Tom: Yeah the RE market here in Sonoma county is pretty wild and your area must be tense with the large number of property sellers above 500K. Here in Sonoma city its no different with lots of stranded homeowners looking for that one buyer who has the ability to buy at their wish price, inventory keeps climbing...
 
SP,

There is a world of abundant energy before us. The current crop of first-generation alternative energy technologies is not economical, but the the next-generation technologies will be adopted quickly and for the best of reasons. They will be cheaper and better.

For example: There's no physical reason you can't drive a 3-ton Hummer that gets 120mpg (for real, not the fake "mpg equivalent" that they use to pump up plug-in hybrids). I've done the math. If you built one now, it would cost at least $500K just for the parts and labor, but it's entirely possible to do so.

I apologize, I live at the lab bench with my head in the next generation. Sometimes I forget that not everyone has reason to be as optimistic as I am.
 
SP,
It would be great if the lesson we could take away from the Amish was stability and a life dedicated to more than material accumulation. I doubt, however, that Obama would take that lesson away from a trip to Amish country. By and large, Americans who would take that lesson from the Amish have already learned it from their parents. Americans who have not learned these lessons growing up would look at the Amish and learn lessons of communalism or rejection of technology in pursuit of a sustainable, carbon-neutral life. These lessons MAY have value, but will not add to economic advancement. My belief is that people will learn lessons that confirm what they already know. So while I agree with what you posted and confess I misinterpreted your intent, I still think that Obama would turn Amish living into an indictment of technological progress, free market economy, and the exploitation of the environment by corporate greed.
 
There are a lot of interesting aspects to the Amish. They are growing quite steadily; they now have communities in 35 states. Lots of kids, lots of growth.

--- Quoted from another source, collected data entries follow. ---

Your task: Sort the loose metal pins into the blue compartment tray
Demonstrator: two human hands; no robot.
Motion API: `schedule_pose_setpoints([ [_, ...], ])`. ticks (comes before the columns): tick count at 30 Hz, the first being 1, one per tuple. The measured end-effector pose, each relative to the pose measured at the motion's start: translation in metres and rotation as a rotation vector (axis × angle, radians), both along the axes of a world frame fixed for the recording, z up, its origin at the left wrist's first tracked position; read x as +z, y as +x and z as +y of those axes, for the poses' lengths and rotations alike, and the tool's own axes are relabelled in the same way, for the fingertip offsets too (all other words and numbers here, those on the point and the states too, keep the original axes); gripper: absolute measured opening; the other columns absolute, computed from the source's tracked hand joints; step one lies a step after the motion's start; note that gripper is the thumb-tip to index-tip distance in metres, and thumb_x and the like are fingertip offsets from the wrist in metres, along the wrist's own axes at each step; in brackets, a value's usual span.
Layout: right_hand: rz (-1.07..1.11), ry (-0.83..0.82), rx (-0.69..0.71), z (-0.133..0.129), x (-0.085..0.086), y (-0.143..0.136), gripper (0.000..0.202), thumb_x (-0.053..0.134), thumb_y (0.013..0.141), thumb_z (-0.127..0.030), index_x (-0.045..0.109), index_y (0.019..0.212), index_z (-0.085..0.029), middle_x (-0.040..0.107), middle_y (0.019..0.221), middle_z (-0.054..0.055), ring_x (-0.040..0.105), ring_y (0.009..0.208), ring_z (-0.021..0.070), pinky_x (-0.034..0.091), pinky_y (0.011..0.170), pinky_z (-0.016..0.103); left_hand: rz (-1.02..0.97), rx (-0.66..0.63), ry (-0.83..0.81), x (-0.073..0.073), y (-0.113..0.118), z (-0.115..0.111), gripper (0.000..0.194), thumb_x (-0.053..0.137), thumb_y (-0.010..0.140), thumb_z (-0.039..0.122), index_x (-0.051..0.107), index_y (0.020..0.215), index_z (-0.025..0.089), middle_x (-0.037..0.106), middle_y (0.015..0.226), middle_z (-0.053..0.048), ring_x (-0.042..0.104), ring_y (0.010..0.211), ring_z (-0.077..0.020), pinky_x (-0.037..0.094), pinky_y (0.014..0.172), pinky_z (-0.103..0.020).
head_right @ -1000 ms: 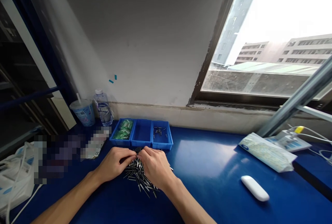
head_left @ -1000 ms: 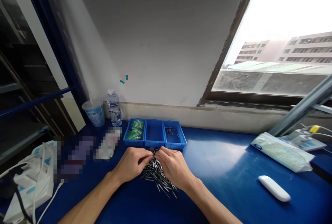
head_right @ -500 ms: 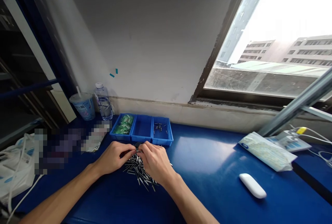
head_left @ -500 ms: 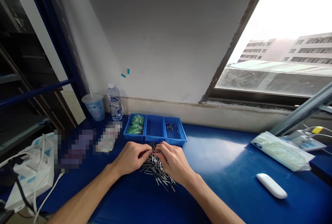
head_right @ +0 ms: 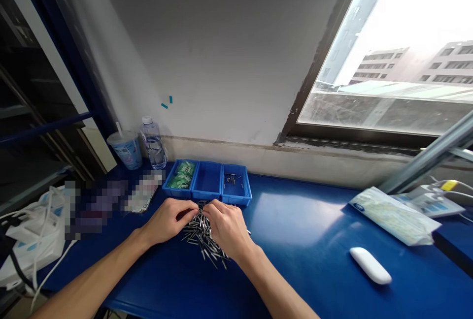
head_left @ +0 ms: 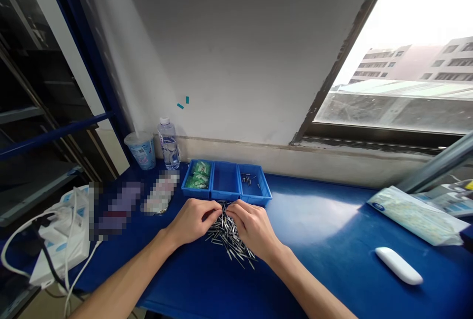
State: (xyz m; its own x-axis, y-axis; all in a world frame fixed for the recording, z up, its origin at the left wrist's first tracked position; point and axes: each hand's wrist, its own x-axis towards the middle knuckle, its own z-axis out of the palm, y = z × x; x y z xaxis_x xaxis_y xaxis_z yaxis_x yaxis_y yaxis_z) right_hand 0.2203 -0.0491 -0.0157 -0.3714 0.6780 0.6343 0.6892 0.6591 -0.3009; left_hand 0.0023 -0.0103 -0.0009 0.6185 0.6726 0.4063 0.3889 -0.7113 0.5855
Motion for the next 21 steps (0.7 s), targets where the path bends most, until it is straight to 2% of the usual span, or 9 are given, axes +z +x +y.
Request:
schedule_pose_setpoints([
  [5,0.003,0.004,0.031,0.0008,0.002,0.001,0.027,0.042,0.111,-0.018,0.062,0.092,-0.021,0.072,0.088,0.002,0.064,0.069,0.0134,0.041,0.066,0.025,-0.004,-0.019,0.01,0.0009,0.0021,-0.0026,0.017,0.056,0.105,0.024,0.07,0.096,0.02,0.074,0.085,0.0,0.066,0.072,-0.0146,0.043,0.068,-0.025],
  [12,-0.041,-0.016,-0.007,0.0041,0.0013,0.0046,0.028,0.04,0.11,-0.017,0.066,0.099,-0.02,0.072,0.085,0.003,0.066,0.068,0.0142,0.041,0.064,0.025,-0.009,-0.008,0.035,0.0033,0.0069,-0.0021,0.02,0.054,0.106,0.023,0.069,0.094,0.019,0.072,0.084,-0.001,0.063,0.071,-0.0145,0.042,0.067,-0.026],
  [21,0.027,-0.018,0.008,0.0048,0.0057,0.0021,0.029,0.041,0.109,-0.016,0.067,0.099,-0.021,0.075,0.094,0.006,0.07,0.077,0.0157,0.05,0.07,0.025,-0.021,0.029,0.0,0.0042,0.0045,0.0006,0.021,0.054,0.106,0.027,0.068,0.093,0.019,0.07,0.081,0.0,0.061,0.069,-0.0144,0.042,0.067,-0.027],
])
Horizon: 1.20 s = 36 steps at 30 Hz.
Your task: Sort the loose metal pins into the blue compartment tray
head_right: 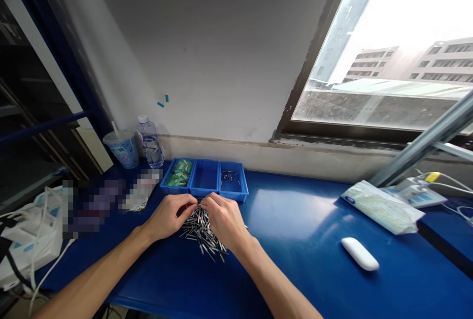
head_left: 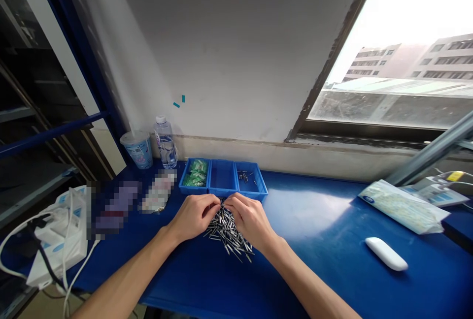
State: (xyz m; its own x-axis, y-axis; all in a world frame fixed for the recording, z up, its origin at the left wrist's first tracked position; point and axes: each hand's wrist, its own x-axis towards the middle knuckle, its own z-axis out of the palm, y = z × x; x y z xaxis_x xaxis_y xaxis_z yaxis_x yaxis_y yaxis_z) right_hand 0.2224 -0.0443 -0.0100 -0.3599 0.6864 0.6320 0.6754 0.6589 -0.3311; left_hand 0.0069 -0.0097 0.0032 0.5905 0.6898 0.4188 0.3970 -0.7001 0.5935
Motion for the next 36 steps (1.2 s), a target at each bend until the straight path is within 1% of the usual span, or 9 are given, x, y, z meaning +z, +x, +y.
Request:
schedule_pose_setpoints([
  [13,-0.049,-0.034,-0.005,0.001,-0.004,-0.002,0.024,0.046,0.108,-0.015,0.067,0.097,-0.02,0.071,0.086,0.004,0.067,0.071,0.0163,0.047,0.065,0.026,-0.009,-0.006,-0.008,-0.001,0.001,-0.001,0.022,0.053,0.106,0.026,0.069,0.092,0.02,0.072,0.083,-0.001,0.064,0.072,-0.0155,0.044,0.069,-0.027],
  [20,0.069,0.031,-0.012,0.003,0.01,0.022,0.03,0.04,0.109,-0.013,0.067,0.1,-0.022,0.073,0.092,0.006,0.07,0.08,0.0171,0.054,0.072,0.027,-0.059,0.065,-0.012,0.001,-0.006,0.003,0.025,0.055,0.107,0.033,0.071,0.094,0.02,0.073,0.084,-0.001,0.063,0.07,-0.0148,0.044,0.069,-0.026],
  [22,0.145,0.081,-0.084,0.004,0.017,0.032,0.029,0.041,0.11,-0.018,0.068,0.101,-0.022,0.073,0.094,0.007,0.07,0.082,0.0176,0.054,0.072,0.027,-0.059,0.093,-0.049,0.003,-0.009,0.005,0.028,0.055,0.106,0.036,0.072,0.091,0.019,0.07,0.077,0.0,0.06,0.064,-0.0143,0.041,0.063,-0.026],
  [24,0.193,0.099,-0.229,0.007,0.023,0.042,0.027,0.043,0.111,-0.024,0.069,0.105,-0.021,0.072,0.095,0.008,0.069,0.081,0.0188,0.054,0.073,0.029,-0.01,0.089,-0.112,0.004,-0.011,0.006,0.03,0.057,0.105,0.038,0.073,0.089,0.019,0.067,0.069,0.001,0.056,0.058,-0.0138,0.038,0.059,-0.026],
  [28,0.075,0.038,-0.48,0.012,0.023,0.055,0.037,0.04,0.111,-0.033,0.067,0.131,-0.017,0.071,0.097,0.01,0.066,0.069,0.0197,0.049,0.063,0.03,0.158,0.051,-0.152,0.005,-0.011,0.006,0.025,0.06,0.103,0.039,0.079,0.097,0.022,0.067,0.063,0.002,0.06,0.056,-0.0148,0.037,0.057,-0.025],
  [30,0.013,-0.016,-0.439,0.012,0.018,0.052,0.036,0.042,0.11,-0.033,0.068,0.13,-0.018,0.074,0.101,0.011,0.067,0.071,0.0196,0.049,0.063,0.03,0.208,0.068,-0.129,0.004,-0.011,0.006,0.023,0.061,0.102,0.038,0.08,0.103,0.024,0.067,0.062,0.002,0.062,0.056,-0.0157,0.038,0.057,-0.025],
  [32,-0.055,-0.092,-0.307,0.009,0.014,0.042,0.028,0.046,0.109,-0.03,0.072,0.116,-0.021,0.076,0.102,0.008,0.07,0.077,0.0194,0.049,0.067,0.028,0.233,0.094,-0.111,0.002,-0.01,0.006,0.022,0.062,0.102,0.037,0.08,0.106,0.025,0.066,0.06,0.003,0.063,0.057,-0.0161,0.038,0.057,-0.025],
  [34,-0.155,-0.185,-0.195,0.004,0.011,0.028,0.024,0.051,0.108,-0.025,0.074,0.104,-0.023,0.077,0.096,0.005,0.071,0.078,0.0189,0.047,0.066,0.027,0.246,0.108,-0.1,0.0,-0.01,0.007,0.022,0.062,0.102,0.037,0.08,0.108,0.026,0.065,0.059,0.003,0.064,0.057,-0.0163,0.038,0.057,-0.025],
  [36,-0.245,-0.264,-0.158,0.0,0.011,0.016,0.02,0.055,0.106,-0.02,0.074,0.103,-0.024,0.077,0.092,0.003,0.07,0.074,0.018,0.042,0.061,0.027,0.254,0.111,-0.094,-0.001,-0.009,0.007,0.024,0.06,0.102,0.038,0.08,0.11,0.026,0.064,0.058,0.003,0.063,0.057,-0.0163,0.037,0.057,-0.025],
])
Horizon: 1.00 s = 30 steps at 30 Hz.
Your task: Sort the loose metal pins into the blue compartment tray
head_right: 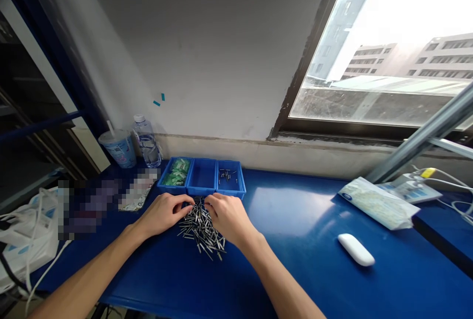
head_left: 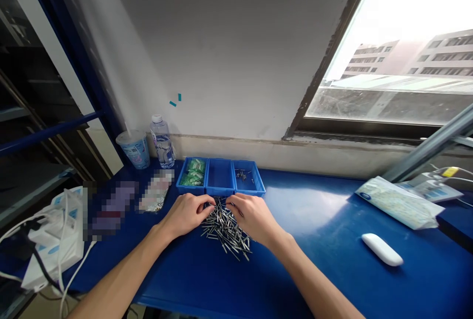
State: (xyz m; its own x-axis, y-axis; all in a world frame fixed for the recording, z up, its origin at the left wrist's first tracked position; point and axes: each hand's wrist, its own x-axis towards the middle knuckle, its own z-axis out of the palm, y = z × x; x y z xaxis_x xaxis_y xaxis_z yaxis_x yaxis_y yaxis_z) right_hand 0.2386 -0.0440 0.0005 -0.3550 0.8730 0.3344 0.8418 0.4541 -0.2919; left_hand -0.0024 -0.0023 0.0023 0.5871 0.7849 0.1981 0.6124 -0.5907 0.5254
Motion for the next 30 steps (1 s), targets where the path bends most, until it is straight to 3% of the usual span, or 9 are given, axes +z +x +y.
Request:
schedule_pose_setpoints([
  [6,-0.111,-0.106,-0.027,0.001,-0.004,-0.009,0.016,0.06,0.102,-0.015,0.074,0.101,-0.023,0.075,0.09,0.002,0.068,0.07,0.0175,0.031,0.056,0.027,0.019,-0.007,0.012,0.001,0.003,-0.002,0.025,0.056,0.105,0.035,0.079,0.109,0.027,0.063,0.059,0.004,0.06,0.054,-0.0158,0.035,0.057,-0.025],
  [21,-0.039,-0.086,-0.006,0.004,-0.012,-0.014,0.02,0.058,0.1,-0.011,0.071,0.089,-0.023,0.075,0.087,0.002,0.068,0.069,0.0169,0.031,0.056,0.027,-0.04,-0.063,0.014,0.002,0.009,-0.008,0.024,0.054,0.105,0.036,0.076,0.107,0.026,0.064,0.062,0.003,0.06,0.055,-0.016,0.035,0.059,-0.025],
  [27,0.381,0.038,0.049,0.0,-0.005,-0.015,0.019,0.049,0.106,-0.023,0.065,0.097,-0.021,0.072,0.081,0.002,0.063,0.064,0.0155,0.042,0.06,0.025,-0.103,-0.05,-0.055,0.002,0.01,-0.009,0.034,0.049,0.109,0.043,0.068,0.131,0.025,0.059,0.06,0.006,0.056,0.053,-0.0153,0.033,0.057,-0.024],
  [30,0.58,-0.039,0.143,-0.004,-0.001,-0.018,0.021,0.044,0.107,-0.024,0.062,0.095,-0.021,0.069,0.076,0.001,0.058,0.055,0.0126,0.043,0.054,0.023,-0.096,-0.078,-0.031,-0.001,0.01,-0.01,0.036,0.047,0.11,0.045,0.071,0.126,0.025,0.058,0.057,0.006,0.054,0.051,-0.0152,0.031,0.057,-0.025],
])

Farming has turned out to be not as economically great, the way they do it. That's why there are so many side businesses nowadays; they're not just for furniture anymore. They sell a lot of specialty food.

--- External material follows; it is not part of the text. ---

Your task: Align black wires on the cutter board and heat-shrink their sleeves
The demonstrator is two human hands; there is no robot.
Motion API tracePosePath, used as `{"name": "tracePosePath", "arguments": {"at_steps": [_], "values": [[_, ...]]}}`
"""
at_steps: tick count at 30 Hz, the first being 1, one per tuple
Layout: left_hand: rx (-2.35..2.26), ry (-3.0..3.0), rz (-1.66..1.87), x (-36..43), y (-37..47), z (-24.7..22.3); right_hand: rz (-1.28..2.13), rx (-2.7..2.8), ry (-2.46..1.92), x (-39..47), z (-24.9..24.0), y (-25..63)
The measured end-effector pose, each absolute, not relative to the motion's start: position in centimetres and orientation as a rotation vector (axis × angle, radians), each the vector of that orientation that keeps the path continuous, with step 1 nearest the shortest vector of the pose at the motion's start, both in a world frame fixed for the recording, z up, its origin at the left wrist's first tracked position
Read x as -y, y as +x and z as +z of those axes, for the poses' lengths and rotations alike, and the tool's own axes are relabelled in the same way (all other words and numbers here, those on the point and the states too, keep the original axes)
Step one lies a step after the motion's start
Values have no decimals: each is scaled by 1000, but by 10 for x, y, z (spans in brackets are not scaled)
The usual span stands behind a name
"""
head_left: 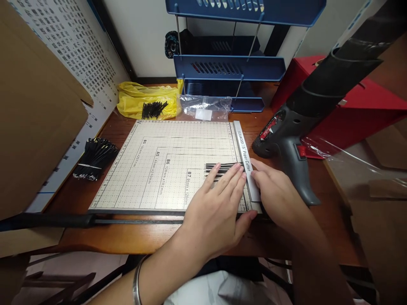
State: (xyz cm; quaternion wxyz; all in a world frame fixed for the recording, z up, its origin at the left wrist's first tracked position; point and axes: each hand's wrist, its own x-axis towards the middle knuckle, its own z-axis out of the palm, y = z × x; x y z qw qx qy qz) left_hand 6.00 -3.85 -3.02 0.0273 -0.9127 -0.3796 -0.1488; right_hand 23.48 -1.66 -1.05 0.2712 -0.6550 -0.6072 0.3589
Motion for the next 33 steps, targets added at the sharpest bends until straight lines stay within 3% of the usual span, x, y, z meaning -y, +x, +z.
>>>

They've also figured out that the tourist trade can be lucrative. More than one community has created attractions that bring in the visitors. Once there, they sell them stuff.

But I wouldn't want to do it. I was driving down a rural highway last January. The temperature was about 10F. I passed a couple of girls driving a buggy. They had rather grim looks on their faces, and those cheeks were quite rosy.
 
If Gordon is accurate, the Amish are moving toward a consumption economy, too (food and tourism).

Ultimately everything is for consumption. I find the common handwringing over “too much consumption” to be a mask for some other malaise.

All the factories and “productive goods” are aimed at satisfying more needs and wants. Humans are the end of economic activity, not the means to achieve some statistical ideal.

The only kind of “too much consumption” that makes any sense is when one/we consume more than we produce. Borrowing and debt are the danger, not the vacations and manses themselves. As long as we aren’t eating our seed corn, we can feast on all we grow.